Orchestrate and Schedule Pipelines
While the Spark on k8s operator is great to submit a single Spark job to run on Kubernetes, oftentimes, we want to chain multiple Spark and other types of jobs into a pipeline and schedule the pipeline to run periodically. Apache Airflow is a popular solution for this.
Apache Airflow is an open source platform to programmatically author, schedule, and monitor workflows. It can run on Kubernetes. It also integrates well with Kubernetes. I will skip the details of how to run Airflow on Kubernetes, and from Airflow how to orchestrate Spark jobs to run on Kubernetes. For now, let’s focus on the behaviours and value it brings.

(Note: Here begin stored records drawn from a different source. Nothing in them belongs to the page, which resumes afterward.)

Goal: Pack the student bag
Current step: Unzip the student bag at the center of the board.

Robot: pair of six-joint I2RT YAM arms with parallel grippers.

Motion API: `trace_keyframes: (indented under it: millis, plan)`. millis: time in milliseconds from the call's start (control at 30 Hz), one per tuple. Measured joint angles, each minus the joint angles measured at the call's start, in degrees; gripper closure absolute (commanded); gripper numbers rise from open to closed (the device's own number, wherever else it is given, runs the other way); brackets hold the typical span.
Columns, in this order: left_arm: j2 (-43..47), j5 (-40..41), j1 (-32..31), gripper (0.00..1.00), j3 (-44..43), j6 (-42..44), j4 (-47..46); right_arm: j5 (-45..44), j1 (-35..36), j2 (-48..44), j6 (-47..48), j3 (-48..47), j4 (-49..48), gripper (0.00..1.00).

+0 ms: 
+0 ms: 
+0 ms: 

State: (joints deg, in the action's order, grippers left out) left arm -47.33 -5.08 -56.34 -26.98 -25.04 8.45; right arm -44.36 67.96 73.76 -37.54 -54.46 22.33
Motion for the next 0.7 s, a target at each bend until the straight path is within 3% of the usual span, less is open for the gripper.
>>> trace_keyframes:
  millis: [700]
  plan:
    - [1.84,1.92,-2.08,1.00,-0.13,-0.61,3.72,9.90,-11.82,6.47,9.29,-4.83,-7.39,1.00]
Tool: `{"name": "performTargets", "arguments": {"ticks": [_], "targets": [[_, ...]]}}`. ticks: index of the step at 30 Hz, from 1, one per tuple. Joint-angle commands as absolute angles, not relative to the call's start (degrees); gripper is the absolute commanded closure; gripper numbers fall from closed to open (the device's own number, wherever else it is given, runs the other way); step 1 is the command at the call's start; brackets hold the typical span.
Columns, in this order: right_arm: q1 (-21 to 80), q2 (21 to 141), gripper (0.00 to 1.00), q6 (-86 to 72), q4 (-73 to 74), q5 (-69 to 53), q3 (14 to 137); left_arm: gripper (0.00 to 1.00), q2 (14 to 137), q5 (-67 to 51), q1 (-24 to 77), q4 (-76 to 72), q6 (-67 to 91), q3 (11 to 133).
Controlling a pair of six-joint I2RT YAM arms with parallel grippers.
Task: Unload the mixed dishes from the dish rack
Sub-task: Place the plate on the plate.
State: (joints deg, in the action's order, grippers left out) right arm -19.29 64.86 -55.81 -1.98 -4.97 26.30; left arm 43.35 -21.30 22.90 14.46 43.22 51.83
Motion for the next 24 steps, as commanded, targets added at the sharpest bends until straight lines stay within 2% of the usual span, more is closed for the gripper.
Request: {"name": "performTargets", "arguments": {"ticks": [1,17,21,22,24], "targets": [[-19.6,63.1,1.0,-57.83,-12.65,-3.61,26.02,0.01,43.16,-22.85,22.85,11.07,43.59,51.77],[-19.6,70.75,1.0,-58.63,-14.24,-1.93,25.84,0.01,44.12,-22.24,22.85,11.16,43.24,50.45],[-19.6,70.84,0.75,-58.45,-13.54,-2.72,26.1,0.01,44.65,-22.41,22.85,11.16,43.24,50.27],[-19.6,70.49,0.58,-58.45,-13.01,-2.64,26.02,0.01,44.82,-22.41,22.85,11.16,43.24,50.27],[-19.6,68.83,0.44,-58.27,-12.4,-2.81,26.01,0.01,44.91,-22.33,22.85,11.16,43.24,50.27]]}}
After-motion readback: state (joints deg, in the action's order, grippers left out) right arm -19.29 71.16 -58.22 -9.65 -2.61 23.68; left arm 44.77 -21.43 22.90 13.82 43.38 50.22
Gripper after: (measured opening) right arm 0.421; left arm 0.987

In the example below, I define a simple pipeline (called DAG in Airflow) with two tasks that execute sequentially. The first task submits a Spark job called nyc-taxi to Kubernetes using the Apache Spark on k8s operator; the second checks the final state of the Spark job that was submitted in the first state. I have also set the DAG to run daily.
A simple pipeline defined in Airflow.
On the Airflow UI, this is what the DAG looks like:
The NYC Taxi analysis DAG on Airflow UI.
While running, the first task in the DAG will spin up multiple Apache Spark pods, as defined in the nyc-taxi.yaml file, on Kubernetes through the Spark on k8s operator, just like the kubectl apply command does.
Spark pods spun up by Airflow.
Airflow helps manage dependencies and scheduling of the multi-job workflow. Since it reuses the jobs and runs in the same Kubernetes environment, overhead of introducing Airflow is minimal.
With Apache Spark on Kubernetes, and FlashBlade S3 object storage for the data, my data engineering process is dramatically simplified. I would open my browser to start quick prototyping and data exploration. Thanks to the power of Spark on Kubernetes, I don’t have to limit my prototyping and exploration to a small set of sample data. Once I am good with the prototype, I put the code in a Python file, modify, and submit it for running in production with a single Kubernetes command. For complex pipelines, I would orchestrate the jobs with Airflow to help manage dependencies and scheduling.
This is my data engineering workflow. I like that I only need a single environment for all of these.